金属がぶつかり合うような音や、白熱した喧騒が大きくなっていく。
大剣を背負い、みなを先導するアトレカル。モンスターをハントするゲームで似たような武器あったな、と悠久は思った。
アトレカルは淡々とした歩調で出口に辿り着くと、外の様子を確認することもなく、そのまま出て行ってしまった。

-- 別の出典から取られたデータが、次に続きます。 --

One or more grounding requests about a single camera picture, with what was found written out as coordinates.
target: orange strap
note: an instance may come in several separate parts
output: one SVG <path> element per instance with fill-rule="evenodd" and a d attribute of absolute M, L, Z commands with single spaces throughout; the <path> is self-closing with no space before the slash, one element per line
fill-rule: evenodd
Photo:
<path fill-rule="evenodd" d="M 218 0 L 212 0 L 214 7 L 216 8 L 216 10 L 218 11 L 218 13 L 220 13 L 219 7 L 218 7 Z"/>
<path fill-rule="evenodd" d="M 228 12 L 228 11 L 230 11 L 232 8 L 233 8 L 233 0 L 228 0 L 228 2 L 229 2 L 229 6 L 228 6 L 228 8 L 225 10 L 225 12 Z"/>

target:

すぐ後ろを歩いていた悠久は思わず立ち止まり、恐る恐る出口から顔を出す。
――辺り一面が焼け野原で詳細はわからないが、どこか市街地にある広場か公園のようだった。
空は黒雲で覆われ、ところどころから薄日が差している。かなり薄暗いが、夜ではないようだ。火災臭が漂っている。出口は小高い丘に位置しており、戦闘は眼下で繰り広げられていた。

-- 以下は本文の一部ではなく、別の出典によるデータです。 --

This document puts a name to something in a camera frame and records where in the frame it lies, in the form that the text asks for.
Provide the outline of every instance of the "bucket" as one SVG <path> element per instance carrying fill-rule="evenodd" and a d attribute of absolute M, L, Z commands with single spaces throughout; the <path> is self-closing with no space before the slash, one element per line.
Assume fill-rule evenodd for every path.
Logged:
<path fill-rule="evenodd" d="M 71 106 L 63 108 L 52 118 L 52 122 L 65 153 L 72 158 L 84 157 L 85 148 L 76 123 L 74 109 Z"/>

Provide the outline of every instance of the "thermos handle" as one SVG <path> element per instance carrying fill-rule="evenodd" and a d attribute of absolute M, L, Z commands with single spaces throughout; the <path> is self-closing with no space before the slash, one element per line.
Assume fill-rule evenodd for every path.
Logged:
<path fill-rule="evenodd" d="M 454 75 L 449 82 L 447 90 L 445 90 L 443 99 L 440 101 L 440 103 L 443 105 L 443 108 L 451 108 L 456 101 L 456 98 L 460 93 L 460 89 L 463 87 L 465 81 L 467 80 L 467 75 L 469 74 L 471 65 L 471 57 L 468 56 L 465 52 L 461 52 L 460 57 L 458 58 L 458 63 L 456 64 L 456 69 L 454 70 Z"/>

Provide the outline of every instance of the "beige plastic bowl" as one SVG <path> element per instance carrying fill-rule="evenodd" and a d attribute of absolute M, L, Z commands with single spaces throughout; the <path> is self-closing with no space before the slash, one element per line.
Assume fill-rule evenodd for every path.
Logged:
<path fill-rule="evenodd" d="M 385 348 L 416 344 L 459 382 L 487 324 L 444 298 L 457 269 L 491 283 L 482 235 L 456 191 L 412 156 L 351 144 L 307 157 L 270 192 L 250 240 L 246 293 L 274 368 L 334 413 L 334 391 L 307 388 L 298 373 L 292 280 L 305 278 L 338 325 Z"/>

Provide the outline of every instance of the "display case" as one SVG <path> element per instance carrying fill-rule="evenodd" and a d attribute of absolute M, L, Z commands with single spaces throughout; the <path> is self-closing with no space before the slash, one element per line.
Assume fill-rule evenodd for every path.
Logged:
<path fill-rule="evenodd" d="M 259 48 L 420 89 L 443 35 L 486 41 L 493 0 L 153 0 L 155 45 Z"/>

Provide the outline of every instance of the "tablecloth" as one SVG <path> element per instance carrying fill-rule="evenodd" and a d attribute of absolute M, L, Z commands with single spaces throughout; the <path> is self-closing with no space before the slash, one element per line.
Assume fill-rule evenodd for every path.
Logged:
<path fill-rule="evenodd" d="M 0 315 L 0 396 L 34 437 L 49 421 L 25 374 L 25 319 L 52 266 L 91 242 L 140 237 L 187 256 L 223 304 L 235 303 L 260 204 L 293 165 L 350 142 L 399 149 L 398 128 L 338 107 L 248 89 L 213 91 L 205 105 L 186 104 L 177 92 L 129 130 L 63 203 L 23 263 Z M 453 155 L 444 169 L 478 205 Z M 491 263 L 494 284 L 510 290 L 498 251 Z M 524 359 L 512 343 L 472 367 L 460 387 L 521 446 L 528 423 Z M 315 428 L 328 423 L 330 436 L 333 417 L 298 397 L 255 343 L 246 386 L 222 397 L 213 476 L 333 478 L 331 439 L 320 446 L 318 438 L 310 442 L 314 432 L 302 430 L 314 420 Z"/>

白い軍服姿に、片手剣を武器に戦うアフトラガ人部隊。戦況は芳しくなさそうだ。何人ものアフトラガ兵が地に伏し、沈黙している。
リバーサーはというと、全てが真っ黒でシルエットしかわからない。フード付きのコートを着用し、何か杖のようなものを振り回しているように見える。アフトラガ兵よりもさらに背が高い。
「何してる。早く出て来い」
アトレカルが怪訝そうな顔で振り返った。
「ビビってんのか~?」 雅仁が煽る。
「いやちょっ確認をね! 戦況とか戦力差とか……ねっ」
弁解しながら歩き出す悠久。ぎこちない足取り。
「確認だいじだいじ♪」 愛利が同調する。
「アフトラガ残り百二十七、リバーサー残り四百三」
臆することなく先頭に立った流輝が呟く。
「そんなに細かくわかるの?!」 蜜花が驚く。
「じゃ、うち切り込み隊長~! 見てろよ悠久!!」
佳乃はそう言うと、カチューシャを固定しているネジの頭を左手で回した。するとネジが強く発光し、バチバチと大きな炸裂音を立てる。
一瞬、目から電光を発する佳乃。犬耳の毛が逆立ち、カチューシャ全体が電気を帯びる。
「っしゃー!!」
佳乃が両手を上げると、カチューシャから上空へと電撃が放たれた。同時に激しい風が巻き起こり、周囲の土や灰を巻き込みながら上昇する。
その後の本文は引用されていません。